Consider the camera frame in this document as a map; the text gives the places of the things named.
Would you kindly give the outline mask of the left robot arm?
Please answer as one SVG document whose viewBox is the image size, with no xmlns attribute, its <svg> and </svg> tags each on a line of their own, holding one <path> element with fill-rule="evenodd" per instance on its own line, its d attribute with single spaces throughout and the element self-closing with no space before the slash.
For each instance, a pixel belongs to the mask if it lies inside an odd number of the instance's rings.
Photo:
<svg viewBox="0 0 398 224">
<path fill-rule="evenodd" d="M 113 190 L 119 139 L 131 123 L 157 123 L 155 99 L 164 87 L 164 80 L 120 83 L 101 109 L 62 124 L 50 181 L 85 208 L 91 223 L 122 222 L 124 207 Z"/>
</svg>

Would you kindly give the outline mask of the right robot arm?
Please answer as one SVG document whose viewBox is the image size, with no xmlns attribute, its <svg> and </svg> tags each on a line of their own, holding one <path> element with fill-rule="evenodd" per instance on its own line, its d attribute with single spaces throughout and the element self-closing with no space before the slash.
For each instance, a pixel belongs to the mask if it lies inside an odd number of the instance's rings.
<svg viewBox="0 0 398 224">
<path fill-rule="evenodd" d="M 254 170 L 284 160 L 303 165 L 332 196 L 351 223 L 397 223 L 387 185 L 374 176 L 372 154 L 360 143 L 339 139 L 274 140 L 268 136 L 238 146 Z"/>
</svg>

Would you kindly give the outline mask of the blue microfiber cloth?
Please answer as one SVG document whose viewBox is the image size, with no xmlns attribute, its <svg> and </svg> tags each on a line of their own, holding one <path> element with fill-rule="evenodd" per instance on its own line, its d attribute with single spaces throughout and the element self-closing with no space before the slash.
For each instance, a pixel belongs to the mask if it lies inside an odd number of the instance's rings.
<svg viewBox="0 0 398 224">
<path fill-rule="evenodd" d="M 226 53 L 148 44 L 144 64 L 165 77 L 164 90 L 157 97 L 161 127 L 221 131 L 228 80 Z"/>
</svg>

*WHAT THE TASK ASKS*.
Down to the final line, the data above must be copied exactly.

*ANSWER SECTION*.
Consider the camera frame in this document as a map; the text gives the places of the things named.
Would you kindly give the outline mask of the left robot arm?
Please answer as one SVG document whose viewBox is the image size, with no xmlns attribute, its <svg> and </svg> tags each on a line of their own, holding one <path> element with fill-rule="evenodd" per instance on its own line, its d attribute with single spaces throughout and the element self-closing with no space before the slash.
For each instance, a pixel belongs to the mask if it lies inside an odd number of the instance's rings.
Photo:
<svg viewBox="0 0 398 224">
<path fill-rule="evenodd" d="M 113 190 L 119 139 L 131 123 L 157 123 L 155 99 L 164 87 L 164 80 L 120 83 L 101 109 L 62 124 L 50 181 L 85 208 L 91 223 L 122 222 L 124 207 Z"/>
</svg>

Would you kindly give the outline mask of the right robot arm?
Please answer as one SVG document whose viewBox is the image size, with no xmlns attribute, its <svg> and </svg> tags each on a line of their own, holding one <path> element with fill-rule="evenodd" per instance on its own line, its d attribute with single spaces throughout and the element self-closing with no space before the slash.
For each instance, a pixel belongs to the mask if it lies inside an odd number of the instance's rings.
<svg viewBox="0 0 398 224">
<path fill-rule="evenodd" d="M 254 170 L 284 160 L 303 165 L 332 196 L 351 223 L 397 223 L 387 185 L 374 176 L 372 154 L 360 143 L 339 139 L 274 140 L 268 136 L 238 146 Z"/>
</svg>

Would you kindly give the outline mask of the blue microfiber cloth?
Please answer as one SVG document whose viewBox is the image size, with no xmlns attribute, its <svg> and </svg> tags each on a line of their own, holding one <path> element with fill-rule="evenodd" per instance on its own line, its d attribute with single spaces throughout and the element self-closing with no space before the slash.
For each instance, a pixel belongs to the mask if it lies inside an odd number of the instance's rings.
<svg viewBox="0 0 398 224">
<path fill-rule="evenodd" d="M 226 53 L 148 44 L 144 64 L 165 77 L 164 90 L 157 97 L 161 127 L 221 131 L 228 80 Z"/>
</svg>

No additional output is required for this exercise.